German companies DITF & ARIS create 3D textiles for treating greywater.

ARIS, a project partner, and the German Institutes of Textile and Fibre Research Denkendorf (DITF) have created a biological system based on textiles. Germany is experiencing an increase in water demand and insufficient water utilization.

Particularly greywater—that is, wastewater from sinks, baths, and showers—offers a lot of possibilities for additional applications. It can be used for on-site water quality testing and then recycled for gardening or toilet flushing.

Graywater makes up between 50 and 80 percent of all home wastewater. According to a press statement from DITF, up until now, massive tanks and containers have been required to reprocess it and put it back into the cycle, requiring a lot of room in the facility.

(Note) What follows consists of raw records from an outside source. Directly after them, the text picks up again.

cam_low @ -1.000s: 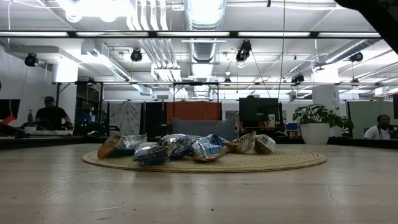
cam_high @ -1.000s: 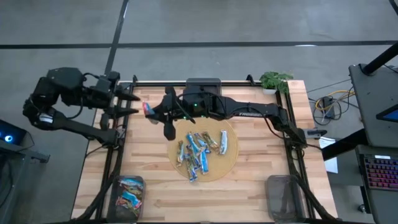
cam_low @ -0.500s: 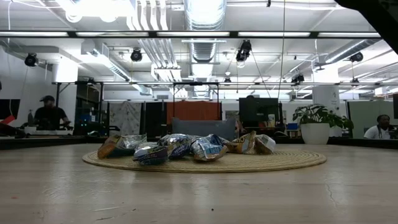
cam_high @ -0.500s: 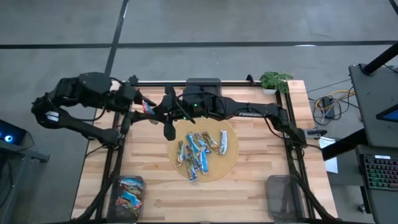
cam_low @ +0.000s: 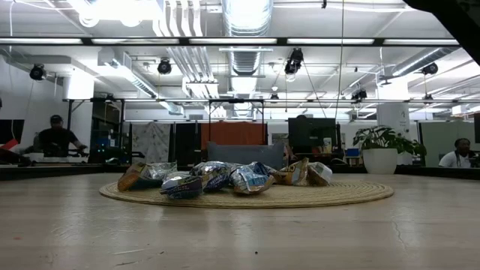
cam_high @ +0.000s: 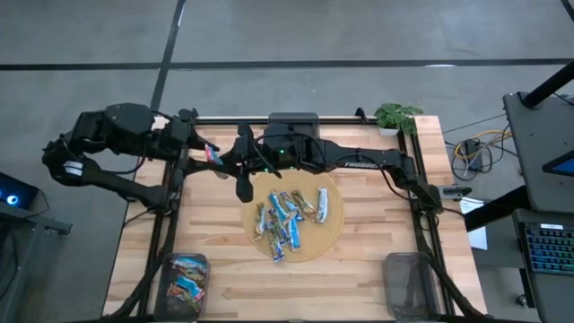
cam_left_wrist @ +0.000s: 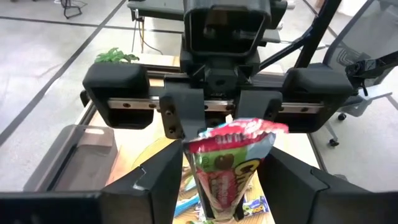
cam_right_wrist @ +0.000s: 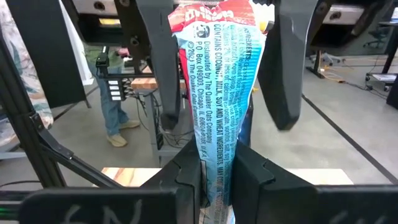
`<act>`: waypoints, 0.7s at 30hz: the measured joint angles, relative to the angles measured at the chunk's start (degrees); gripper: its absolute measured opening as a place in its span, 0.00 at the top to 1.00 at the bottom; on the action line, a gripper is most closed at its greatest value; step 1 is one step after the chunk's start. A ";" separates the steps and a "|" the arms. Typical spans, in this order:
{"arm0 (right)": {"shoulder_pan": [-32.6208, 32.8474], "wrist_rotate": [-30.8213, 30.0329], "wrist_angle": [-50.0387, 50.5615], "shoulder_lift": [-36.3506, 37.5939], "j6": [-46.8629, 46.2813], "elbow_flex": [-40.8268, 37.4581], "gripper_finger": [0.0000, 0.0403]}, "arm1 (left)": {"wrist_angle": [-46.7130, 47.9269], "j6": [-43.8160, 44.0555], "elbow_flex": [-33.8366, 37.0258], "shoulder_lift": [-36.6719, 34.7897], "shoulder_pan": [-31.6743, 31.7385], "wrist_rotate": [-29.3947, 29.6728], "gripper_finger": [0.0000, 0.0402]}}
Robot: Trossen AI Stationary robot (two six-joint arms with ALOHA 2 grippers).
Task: Pick and place Granola Bars by type
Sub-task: Put the red granola bar into the left black bin
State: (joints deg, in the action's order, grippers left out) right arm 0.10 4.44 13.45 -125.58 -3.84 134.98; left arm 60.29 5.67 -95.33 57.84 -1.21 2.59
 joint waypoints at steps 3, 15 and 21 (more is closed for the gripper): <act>-0.12 0.07 -0.14 0.00 -0.05 0.00 0.88 | 0.10 0.05 0.00 0.00 0.01 0.02 0.55; -0.39 0.06 -0.33 -0.02 -0.04 0.00 0.90 | 1.68 -0.29 0.00 0.31 0.00 0.12 0.73; -0.41 -0.03 -0.28 -0.02 0.00 0.00 0.90 | 1.70 -0.91 0.00 0.31 0.01 0.18 0.89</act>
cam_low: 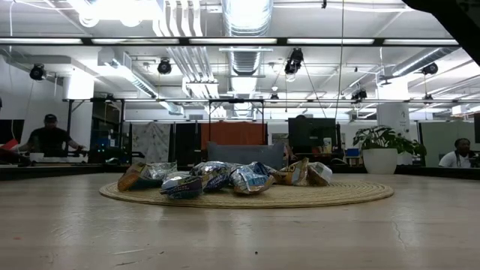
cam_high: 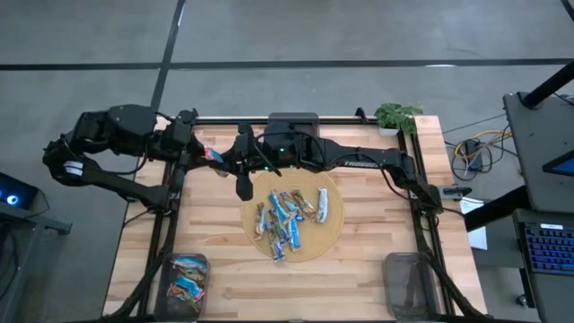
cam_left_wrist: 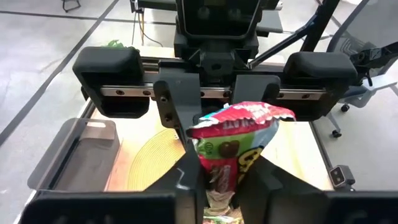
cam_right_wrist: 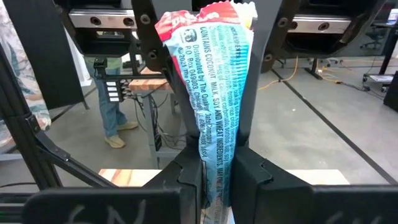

Its foundation is a 3D spacer fabric composed of extremely resilient polypropylene. One of its advantages is that it saves a lot of room because it can be installed flat. Owing to its unique system design, it can be installed in areas that would not normally be used, such as the garden, a flat roof, or the floor of an underground garage in a new construction. It can be modularly modified to fit the specific structures’ structural specifications and water needs.

The system that the project partners created is very economical because it doesn’t need much upkeep. It has an extended lifespan in contrast to earlier solutions. As such, it helps ensure that water is used sustainably and plays a significant role in the circular economy.

In 2024, ARIS intends to introduce their novel greywater treatment system based on textiles to the market.

The project will be showcased at the Federal Ministry for Economic Affairs and Climate Protection’s SME Innovation Day in Berlin on June 13, 2024.